Last week, Chip Merlin commented on the emotional impact of catastrophes, especially when insurers fail to deliver benefits or treat their policyholders unfairly. Indeed, policyholders facing great losses turn to their insurers in their greatest time of need and expect that the insurers deliver. Unfortunately, as we have seen before, insurers do not always come through for their insured. This seems to be the story shared by many victims of the devastating Colorado wildfires earlier this summer. Recently, wildfire victims met with the Colorado Insurance Commissioner and various lawmakers to share the problems and difficulties they are experiencing with their insurance companies. There were complaints about one particular insurance company (at this moment unidentified) that was low-balling claimants it considered desperate enough to accept unfair offers.
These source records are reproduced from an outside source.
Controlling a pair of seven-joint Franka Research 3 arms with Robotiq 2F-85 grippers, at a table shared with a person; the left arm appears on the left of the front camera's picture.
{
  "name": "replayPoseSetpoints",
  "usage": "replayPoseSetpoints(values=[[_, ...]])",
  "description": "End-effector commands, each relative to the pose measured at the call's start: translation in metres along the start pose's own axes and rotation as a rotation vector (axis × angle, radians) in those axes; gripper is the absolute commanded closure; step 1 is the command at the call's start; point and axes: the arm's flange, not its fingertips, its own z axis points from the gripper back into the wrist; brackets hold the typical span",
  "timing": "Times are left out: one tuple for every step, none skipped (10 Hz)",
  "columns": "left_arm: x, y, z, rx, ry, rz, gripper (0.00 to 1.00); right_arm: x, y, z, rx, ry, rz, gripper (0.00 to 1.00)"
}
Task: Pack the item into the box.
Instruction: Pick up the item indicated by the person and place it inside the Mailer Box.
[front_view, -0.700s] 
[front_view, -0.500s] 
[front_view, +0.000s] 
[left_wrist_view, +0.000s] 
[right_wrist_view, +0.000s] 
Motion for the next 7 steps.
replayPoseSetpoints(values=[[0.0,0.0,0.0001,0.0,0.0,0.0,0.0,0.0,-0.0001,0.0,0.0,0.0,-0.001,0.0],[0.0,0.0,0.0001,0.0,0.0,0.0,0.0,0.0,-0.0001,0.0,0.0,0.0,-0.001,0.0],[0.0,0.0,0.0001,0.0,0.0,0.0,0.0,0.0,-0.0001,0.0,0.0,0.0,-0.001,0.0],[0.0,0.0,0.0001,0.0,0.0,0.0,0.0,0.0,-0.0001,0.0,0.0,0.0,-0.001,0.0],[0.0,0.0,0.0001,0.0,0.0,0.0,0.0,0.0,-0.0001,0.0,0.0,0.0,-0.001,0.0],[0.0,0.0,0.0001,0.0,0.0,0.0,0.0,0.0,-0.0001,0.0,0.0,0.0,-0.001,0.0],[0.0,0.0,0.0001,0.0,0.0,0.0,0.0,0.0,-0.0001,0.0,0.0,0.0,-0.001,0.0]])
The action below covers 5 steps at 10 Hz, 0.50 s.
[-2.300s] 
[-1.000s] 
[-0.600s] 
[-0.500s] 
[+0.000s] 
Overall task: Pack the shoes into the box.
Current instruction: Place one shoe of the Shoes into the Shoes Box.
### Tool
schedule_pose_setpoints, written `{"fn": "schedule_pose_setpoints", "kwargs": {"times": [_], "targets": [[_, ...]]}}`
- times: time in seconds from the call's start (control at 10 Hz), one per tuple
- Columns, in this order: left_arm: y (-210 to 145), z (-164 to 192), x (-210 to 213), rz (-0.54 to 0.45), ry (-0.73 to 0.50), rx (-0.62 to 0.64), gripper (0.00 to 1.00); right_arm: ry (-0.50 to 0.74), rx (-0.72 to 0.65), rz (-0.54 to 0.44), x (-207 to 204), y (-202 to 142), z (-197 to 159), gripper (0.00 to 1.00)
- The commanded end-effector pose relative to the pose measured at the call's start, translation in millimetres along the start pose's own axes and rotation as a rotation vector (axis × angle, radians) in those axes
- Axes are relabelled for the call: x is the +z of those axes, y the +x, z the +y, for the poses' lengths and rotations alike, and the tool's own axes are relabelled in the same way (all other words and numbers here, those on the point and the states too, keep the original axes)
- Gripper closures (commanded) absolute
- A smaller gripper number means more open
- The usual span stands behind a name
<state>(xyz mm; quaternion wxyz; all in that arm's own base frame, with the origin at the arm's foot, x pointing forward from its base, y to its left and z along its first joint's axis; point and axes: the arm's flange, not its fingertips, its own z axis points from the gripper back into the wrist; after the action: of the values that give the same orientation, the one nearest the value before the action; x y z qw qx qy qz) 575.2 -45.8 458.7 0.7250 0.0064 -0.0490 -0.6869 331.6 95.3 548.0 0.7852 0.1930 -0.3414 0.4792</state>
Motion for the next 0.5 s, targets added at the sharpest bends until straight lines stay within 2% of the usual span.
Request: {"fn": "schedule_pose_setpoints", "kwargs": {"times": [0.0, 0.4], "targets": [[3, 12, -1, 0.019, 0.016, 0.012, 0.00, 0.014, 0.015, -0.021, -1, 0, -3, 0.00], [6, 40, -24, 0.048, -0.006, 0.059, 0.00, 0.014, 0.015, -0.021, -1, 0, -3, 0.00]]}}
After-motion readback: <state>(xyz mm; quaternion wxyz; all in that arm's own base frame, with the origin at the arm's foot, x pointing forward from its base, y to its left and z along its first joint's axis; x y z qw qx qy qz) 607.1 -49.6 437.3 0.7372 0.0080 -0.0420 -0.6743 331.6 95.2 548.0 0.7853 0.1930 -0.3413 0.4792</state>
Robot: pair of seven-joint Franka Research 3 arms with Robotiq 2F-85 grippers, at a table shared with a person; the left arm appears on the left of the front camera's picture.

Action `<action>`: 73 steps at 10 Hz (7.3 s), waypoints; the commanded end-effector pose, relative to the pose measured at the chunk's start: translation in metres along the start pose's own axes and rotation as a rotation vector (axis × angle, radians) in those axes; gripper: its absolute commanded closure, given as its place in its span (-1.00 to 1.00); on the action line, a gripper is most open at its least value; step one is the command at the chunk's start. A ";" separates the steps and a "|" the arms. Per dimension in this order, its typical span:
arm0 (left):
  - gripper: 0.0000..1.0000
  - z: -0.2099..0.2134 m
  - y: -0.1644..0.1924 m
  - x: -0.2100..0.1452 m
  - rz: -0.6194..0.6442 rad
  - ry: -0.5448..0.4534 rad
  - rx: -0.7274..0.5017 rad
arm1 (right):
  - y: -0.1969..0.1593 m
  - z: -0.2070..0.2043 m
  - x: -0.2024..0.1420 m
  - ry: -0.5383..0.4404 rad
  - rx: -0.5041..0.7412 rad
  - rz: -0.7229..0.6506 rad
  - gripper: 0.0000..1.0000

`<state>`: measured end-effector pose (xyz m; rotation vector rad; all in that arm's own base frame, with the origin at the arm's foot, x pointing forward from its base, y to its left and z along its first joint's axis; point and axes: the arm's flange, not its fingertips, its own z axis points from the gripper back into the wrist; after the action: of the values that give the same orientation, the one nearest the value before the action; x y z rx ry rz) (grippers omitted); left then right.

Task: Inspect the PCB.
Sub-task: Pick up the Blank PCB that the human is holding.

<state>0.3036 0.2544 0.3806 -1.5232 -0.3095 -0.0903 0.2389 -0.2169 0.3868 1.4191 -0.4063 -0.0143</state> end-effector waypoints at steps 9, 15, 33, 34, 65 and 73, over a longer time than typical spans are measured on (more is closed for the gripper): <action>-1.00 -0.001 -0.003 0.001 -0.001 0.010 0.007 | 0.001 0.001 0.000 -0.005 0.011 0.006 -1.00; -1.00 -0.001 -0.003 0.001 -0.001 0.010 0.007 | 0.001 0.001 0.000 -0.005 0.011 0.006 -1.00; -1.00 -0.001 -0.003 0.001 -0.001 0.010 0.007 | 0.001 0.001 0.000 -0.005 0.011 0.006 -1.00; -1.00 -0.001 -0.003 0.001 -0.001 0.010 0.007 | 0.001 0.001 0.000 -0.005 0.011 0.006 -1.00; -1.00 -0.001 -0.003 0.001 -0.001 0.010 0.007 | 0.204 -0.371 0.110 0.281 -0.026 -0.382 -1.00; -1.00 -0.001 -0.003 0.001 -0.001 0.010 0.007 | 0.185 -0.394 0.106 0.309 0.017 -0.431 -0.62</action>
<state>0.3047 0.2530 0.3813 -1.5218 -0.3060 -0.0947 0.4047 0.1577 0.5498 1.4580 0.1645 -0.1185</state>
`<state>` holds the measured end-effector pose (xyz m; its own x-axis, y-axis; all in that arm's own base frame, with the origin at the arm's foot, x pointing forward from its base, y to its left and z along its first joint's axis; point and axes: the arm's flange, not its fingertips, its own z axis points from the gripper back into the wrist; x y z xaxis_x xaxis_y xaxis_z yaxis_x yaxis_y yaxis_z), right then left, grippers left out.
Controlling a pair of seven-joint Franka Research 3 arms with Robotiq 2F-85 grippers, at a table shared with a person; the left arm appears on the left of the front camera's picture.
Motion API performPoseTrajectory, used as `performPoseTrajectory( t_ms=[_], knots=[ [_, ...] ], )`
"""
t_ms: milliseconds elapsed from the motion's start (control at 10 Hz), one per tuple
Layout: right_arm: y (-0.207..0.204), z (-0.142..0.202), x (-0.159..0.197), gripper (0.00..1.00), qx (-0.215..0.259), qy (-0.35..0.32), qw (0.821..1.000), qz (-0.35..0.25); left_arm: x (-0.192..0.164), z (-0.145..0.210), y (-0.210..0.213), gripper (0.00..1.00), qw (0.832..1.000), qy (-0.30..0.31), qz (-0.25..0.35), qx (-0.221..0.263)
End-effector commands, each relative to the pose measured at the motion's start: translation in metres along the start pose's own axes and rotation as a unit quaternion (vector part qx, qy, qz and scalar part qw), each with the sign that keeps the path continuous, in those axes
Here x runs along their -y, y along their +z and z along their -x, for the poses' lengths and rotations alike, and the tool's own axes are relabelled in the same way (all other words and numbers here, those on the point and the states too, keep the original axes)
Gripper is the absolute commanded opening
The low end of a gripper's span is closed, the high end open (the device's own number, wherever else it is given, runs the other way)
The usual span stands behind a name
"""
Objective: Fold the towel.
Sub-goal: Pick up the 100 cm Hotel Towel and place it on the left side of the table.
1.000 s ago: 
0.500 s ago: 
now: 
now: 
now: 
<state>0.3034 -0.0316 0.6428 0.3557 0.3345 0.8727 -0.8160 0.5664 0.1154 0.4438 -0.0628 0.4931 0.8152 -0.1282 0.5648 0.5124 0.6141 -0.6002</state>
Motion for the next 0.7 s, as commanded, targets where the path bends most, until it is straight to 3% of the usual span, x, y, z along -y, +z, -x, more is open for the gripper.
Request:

One homeowner summed up the sentiments of many:
When something happens, insurers should pay you the full extent of the policy. But they find every way they can to beat you down. We’re paying for something that we’re not getting.
Most complaints involve depreciated settlement offers insufficient to cover rebuilding costs and difficulty getting reimbursement for home contents destroyed by the fires. In many cases, homeowners were offered settlement amounts based a percentage of replacement costs, with the full value of the policy due only after the structure is rebuilt. This worsens the situation for those who lack the financial resources needed to fully rebuild. At the present, Colorado is one of 19 states that do not have a valued policy laws. While homeowners are pushing for such laws that would mandate the insurer, in the event of a total loss, pay the full value of the policy upfront, it remains to be seen whether there is enough impetus for legislative action. Serious efforts for reform will require policyholders to make their voices heard.